Formalin fixation alters water diffusion coefficient magnitude but not anisotropy in infarcted brain

This study was designed to determine whether formalin fixation alters diffusion parameters in the infarcted brain. Diffusion tensor images were obtained from anesthetized mice 1 hr after middle cerebral artery occlusion and repeated after formalin fixation of brains. In live animals, there was a significant decrease in the trace of the diffusion tensor (Tr(D)) in infarcted cortex and external capsule compared with contralateral brain areas, with no change in relative anisotropy (RA). After formalin fixation, Tr(D) was reduced 30–80%. However, the Tr(D) differential present in vivo between injured and healthy tissues was lost, with Tr(D) reduced to similar values in all tissues except for the edge of the cortical infarction, where it was lower than in surrounding tissues. RA values were unchanged after fixation. This study supports the preservation of diffusion anisotropy for both healthy and injured white matter in fixed mouse brain. However, the sensitivity of water diffusion in detecting tissue injury in vivo is not preserved in fixed tissues. Magn Reson Med 53:1447–1451, 2005.

Detection of age-dependent brain injury in a mouse model of brain amyloidosis associated with Alzheimer's disease using magnetic resonance diffusion tensor imaging.

Using magnetic resonance diffusion tensor imaging (DTI), the present study investigates changes in both gray and white matter in the APPsw transgenic mouse (Tg2576), a model of beta-amyloid plaque deposition associated with Alzheimers disease (AD). DTI analyses were performed in cross-sectional groups of transgene-positive and -negative mice at 8, 12, 16, and 18 months of age to assess the magnitude of water diffusion in gray matter (i.e., Tr(D)) and changes in diffusion in white matter that may be indicative of axonal degeneration (i.e., reduced water diffusion parallel to axonal tracts, lambda(||)) and myelin degradation (i.e., increased water diffusion perpendicular to axonal tracts, lambda(perpendicular)). No appreciable changes in gray or white matter were observed between the APPsw and the age-matched control mice at 8 months of age. Reduced Tr(D) and lambda(||) were observed in gray and white matter, respectively, for the APPsw mice at ages greater than 8 months, which coincides with the time period when appreciable amyloid plaque accumulation was confirmed by ex vivo histopathological studies. The decreases in lambda(||) suggest the presence of axonal injury in multiple white matter tracts of APPsw mice. Unlike lambda(||), lambda(perpendicular) was unaltered between control and APPsw mice in most white matter tracts. However, in the corpus collosum (CC), lambda(perpendicular) increased at 16 and 18 months of age, suggesting the possibility of myelin damage in the CC at these later ages. This work demonstrates the potential for DTI as a noninvasive modality to detect evolving pathology associated with changes in tissue water diffusion properties in brain tissues.

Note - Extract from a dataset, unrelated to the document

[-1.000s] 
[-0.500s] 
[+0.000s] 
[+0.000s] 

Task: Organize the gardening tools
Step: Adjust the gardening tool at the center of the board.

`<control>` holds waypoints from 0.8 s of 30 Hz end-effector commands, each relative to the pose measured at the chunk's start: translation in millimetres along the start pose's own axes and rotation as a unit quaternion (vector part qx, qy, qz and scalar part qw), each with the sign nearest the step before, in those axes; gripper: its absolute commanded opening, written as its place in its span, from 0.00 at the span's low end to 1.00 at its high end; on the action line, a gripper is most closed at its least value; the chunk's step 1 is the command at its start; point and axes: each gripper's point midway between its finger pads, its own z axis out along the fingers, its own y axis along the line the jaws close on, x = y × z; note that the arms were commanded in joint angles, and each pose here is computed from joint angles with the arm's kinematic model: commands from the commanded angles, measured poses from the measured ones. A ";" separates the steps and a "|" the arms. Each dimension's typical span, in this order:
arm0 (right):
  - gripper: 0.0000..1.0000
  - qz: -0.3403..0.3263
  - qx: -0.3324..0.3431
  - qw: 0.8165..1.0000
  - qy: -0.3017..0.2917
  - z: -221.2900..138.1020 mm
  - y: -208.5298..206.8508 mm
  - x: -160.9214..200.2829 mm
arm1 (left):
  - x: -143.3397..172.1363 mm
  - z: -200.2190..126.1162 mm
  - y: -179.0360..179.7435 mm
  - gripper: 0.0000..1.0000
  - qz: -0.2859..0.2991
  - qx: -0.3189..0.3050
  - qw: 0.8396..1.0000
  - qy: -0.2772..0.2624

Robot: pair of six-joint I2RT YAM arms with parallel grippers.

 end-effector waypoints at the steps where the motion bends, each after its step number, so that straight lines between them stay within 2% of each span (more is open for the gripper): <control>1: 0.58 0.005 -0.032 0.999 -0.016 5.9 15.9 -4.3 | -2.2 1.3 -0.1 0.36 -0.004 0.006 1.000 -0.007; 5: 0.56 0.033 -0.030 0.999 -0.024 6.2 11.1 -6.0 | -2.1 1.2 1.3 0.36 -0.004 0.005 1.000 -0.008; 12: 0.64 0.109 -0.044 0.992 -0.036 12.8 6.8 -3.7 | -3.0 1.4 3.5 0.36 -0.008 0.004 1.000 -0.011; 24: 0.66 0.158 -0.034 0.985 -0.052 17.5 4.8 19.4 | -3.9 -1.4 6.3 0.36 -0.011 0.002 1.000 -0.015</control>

Selective vulnerability of cerebral white matter in a murine model of multiple sclerosis detected using diffusion tensor imaging.

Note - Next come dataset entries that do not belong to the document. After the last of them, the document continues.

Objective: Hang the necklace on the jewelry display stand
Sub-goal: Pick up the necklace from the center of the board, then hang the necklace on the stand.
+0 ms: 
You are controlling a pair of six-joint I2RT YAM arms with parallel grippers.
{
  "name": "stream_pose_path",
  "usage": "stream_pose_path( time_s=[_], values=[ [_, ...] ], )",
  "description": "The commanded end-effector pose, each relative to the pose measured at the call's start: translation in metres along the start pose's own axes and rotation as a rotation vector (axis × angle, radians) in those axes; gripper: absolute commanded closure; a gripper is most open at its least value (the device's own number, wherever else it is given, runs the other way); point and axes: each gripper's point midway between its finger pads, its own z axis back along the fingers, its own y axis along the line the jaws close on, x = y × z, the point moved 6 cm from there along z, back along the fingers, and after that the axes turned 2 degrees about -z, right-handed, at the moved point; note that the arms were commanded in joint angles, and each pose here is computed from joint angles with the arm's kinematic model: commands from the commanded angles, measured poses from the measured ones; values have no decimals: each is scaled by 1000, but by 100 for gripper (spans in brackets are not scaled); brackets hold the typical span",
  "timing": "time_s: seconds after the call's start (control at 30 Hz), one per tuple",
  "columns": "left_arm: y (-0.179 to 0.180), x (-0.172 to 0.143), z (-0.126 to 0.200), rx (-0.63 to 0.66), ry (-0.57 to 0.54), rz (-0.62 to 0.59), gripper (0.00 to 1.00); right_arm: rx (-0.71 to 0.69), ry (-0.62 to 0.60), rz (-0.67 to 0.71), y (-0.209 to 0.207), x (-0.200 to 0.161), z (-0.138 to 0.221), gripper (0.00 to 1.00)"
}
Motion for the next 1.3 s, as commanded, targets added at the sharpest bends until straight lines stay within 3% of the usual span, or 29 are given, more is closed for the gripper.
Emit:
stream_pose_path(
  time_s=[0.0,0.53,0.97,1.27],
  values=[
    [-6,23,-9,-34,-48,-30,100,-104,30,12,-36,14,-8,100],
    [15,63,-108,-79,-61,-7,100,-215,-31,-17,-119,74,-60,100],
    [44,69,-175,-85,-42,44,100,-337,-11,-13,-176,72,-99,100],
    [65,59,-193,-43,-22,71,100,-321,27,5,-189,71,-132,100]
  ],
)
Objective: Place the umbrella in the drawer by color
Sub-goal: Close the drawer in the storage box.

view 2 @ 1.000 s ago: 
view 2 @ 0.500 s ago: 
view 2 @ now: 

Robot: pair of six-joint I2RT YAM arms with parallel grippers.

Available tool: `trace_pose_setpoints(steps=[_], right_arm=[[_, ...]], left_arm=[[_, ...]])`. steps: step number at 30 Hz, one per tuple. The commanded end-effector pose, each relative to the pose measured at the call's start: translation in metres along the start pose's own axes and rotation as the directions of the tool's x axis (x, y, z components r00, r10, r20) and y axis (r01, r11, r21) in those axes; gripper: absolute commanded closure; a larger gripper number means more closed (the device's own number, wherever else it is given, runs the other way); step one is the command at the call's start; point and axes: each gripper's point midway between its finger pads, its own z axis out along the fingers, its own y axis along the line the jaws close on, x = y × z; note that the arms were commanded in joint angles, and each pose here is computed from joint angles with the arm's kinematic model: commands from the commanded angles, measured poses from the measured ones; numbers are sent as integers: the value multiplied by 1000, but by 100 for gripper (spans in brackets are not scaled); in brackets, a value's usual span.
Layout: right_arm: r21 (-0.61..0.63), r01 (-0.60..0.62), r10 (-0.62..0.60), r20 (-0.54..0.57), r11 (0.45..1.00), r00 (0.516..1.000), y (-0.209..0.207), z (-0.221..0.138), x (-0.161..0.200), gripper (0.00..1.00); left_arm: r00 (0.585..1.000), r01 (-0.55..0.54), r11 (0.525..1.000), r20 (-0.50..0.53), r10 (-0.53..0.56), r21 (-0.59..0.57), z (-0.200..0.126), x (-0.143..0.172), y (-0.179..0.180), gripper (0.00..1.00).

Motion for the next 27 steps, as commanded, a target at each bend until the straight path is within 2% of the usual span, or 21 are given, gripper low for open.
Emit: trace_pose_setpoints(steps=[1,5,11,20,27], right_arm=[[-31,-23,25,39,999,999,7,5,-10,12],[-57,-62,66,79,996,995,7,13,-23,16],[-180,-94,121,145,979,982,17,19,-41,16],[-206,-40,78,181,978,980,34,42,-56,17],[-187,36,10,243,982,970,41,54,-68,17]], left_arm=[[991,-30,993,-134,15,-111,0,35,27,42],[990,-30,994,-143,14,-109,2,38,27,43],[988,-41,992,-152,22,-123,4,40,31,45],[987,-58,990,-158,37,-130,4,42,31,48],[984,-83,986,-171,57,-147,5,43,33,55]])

In this study, axial (lambda(parallel)) and radial (lambda(perpendicular)) diffusivities derived from diffusion tensor imaging (DTI) were used to evaluate white matter injury in brains of mice affected by experimental autoimmune encephalomyelitis (EAE). Sixteen female C57BL/6 mice were immunized with amino acids 35-55 of myelin oligodendrocyte glycoprotein (MOG(35-55)). Three months after immunization, optic nerve and tract were severely affected with 19% and 18% decrease in lambda(parallel) respectively, suggesting the presence of axonal injury. In addition, a 156% and 86% increase in lambda( perpendicular) was observed in optic nerve and tract respectively, suggestive of myelin injury. After in vivo DTI, mice were perfusion fixed and immunohistochemistry for the identification of myelin basic protein (MBP) and phosphorylated neurofilament (pNF) was performed to verify the presence of axonal and myelin injury. The present study demonstrated that the visual pathway is selectively affected in MOG(35-55) induced murine EAE and these injuries are non-invasively detectable using lambda(parallel) and lambda( perpendicular).